SARS-CoV-2 infection during pregnancy is associated with an increased risk of pre-eclampsia (PE), a hypertensive disorder, but the molecular mechanisms remain poorly understood. Here, we identify ORF3a, a SARS-CoV-2 accessory protein, as a key factor in placental dysfunction, driving autophagy dysregulation, trophoblast maturation impairment, protein aggregation and placental barrier disruption- processes linked to PE. We detect ORF3a in placentas from women infected with SARS-CoV-2 along with increased protein aggregation and disrupted tight junctions in ORF3a + regions. In placental cell lines, ORF3a impairs syncytiotrophoblast maturation and induces protein aggregation. Mechanistically, ORF3a binds to ZO-1 via its PDZ-binding motif (SVPL), and deletion of this domain from ORF3a abrogates its effect on trophoblast barrier integrity.
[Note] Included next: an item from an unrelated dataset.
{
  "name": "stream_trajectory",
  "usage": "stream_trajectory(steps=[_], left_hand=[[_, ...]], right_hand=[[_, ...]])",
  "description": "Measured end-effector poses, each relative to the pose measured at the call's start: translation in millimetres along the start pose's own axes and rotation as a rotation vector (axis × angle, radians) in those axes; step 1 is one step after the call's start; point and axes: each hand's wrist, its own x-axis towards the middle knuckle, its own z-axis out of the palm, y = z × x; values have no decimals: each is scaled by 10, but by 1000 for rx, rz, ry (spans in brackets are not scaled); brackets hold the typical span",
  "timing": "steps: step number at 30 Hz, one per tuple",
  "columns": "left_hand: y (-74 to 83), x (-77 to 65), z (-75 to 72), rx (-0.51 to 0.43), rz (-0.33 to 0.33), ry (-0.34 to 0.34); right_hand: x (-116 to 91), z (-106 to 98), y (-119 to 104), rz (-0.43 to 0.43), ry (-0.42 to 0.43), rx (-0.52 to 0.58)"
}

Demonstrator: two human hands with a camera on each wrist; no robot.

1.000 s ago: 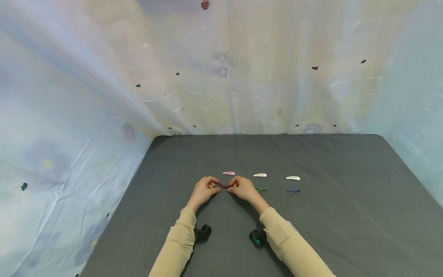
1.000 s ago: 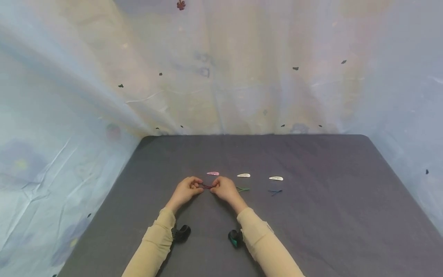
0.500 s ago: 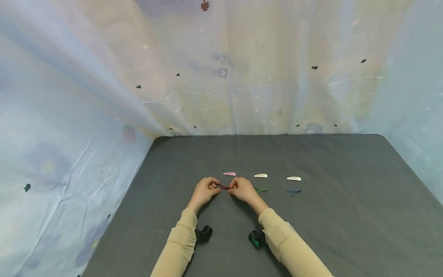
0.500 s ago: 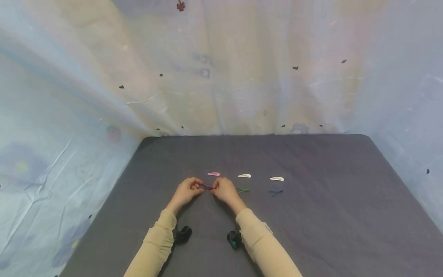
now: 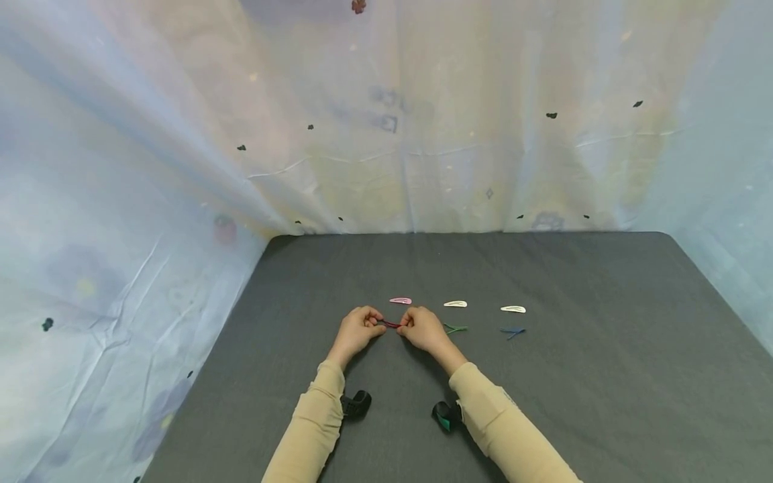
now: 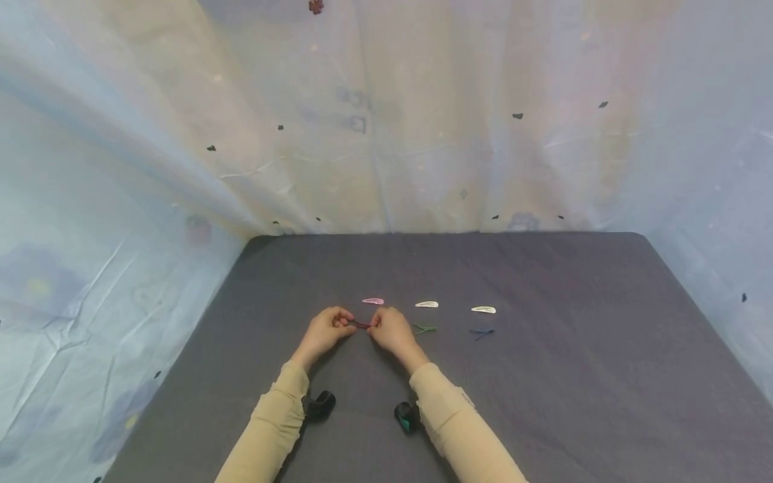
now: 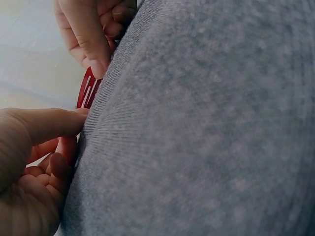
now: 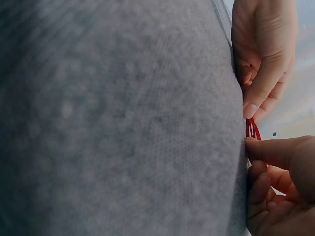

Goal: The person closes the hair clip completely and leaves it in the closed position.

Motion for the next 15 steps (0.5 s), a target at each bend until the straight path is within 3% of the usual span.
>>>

In human trophoblast cells engineered with an LC3-GFP-mCherry reporter, ORF3a induces autophagosome accumulation, and shifts autophagy toward a secretory pathway with elevated levels of CD63 + extracellular vesicles and disrupted ZO-1 localization, all of which are recapitulated by live infection with the SARS-CoV-2 Delta variant. These ORF3a-dependent changes are fully recapitulated in 3D stem-cell-derived trophoblast organoids (SC-TOs). Together, our findings define a molecular mechanism by which SARS-CoV-2 infection compromises placental syncytial integrity. Targeting ORF3a may provide a therapeutic strategy to mitigate PE-like placental dysfunction in SARS-CoV-2-infected pregnancies.